- **WORK REQUIRED**
Each line below from the one containing "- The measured" through the one containing "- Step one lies" is to be given again exactly, and no line outside that span.

- **COLLECTED DATA**
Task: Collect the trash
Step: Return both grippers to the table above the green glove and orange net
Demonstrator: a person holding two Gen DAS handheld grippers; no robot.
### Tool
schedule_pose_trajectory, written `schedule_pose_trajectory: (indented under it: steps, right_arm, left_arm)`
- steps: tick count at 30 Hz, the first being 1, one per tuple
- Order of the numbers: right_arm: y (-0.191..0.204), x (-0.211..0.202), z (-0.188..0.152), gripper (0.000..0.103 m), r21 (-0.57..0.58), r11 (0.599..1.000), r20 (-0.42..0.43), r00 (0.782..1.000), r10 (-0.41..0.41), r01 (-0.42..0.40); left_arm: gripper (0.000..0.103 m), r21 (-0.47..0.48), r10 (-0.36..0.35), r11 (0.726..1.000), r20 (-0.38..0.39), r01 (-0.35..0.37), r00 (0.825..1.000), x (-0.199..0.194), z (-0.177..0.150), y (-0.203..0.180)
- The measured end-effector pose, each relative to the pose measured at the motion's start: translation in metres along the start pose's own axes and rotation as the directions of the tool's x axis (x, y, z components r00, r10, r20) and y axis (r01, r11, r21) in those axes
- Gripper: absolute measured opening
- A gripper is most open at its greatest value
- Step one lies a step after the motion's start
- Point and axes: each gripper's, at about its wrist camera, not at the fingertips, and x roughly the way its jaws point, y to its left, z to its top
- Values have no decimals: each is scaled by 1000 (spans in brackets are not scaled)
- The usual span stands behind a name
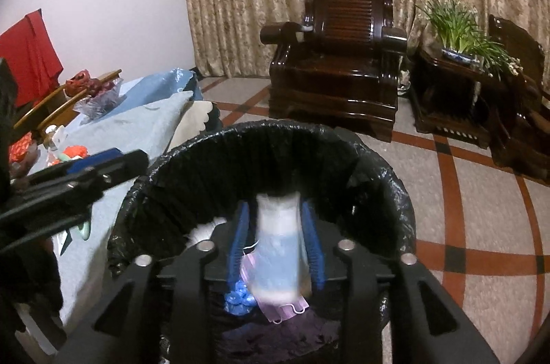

- **SOLUTION TO THE EXERCISE**
- The measured end-effector pose, each relative to the pose measured at the motion's start: translation in metres along the start pose's own axes and rotation as the directions of the tool's x axis (x, y, z components r00, r10, r20) and y axis (r01, r11, r21) in those axes
- Gripper: absolute measured opening
- A gripper is most open at its greatest value
- Step one lies a step after the motion's start

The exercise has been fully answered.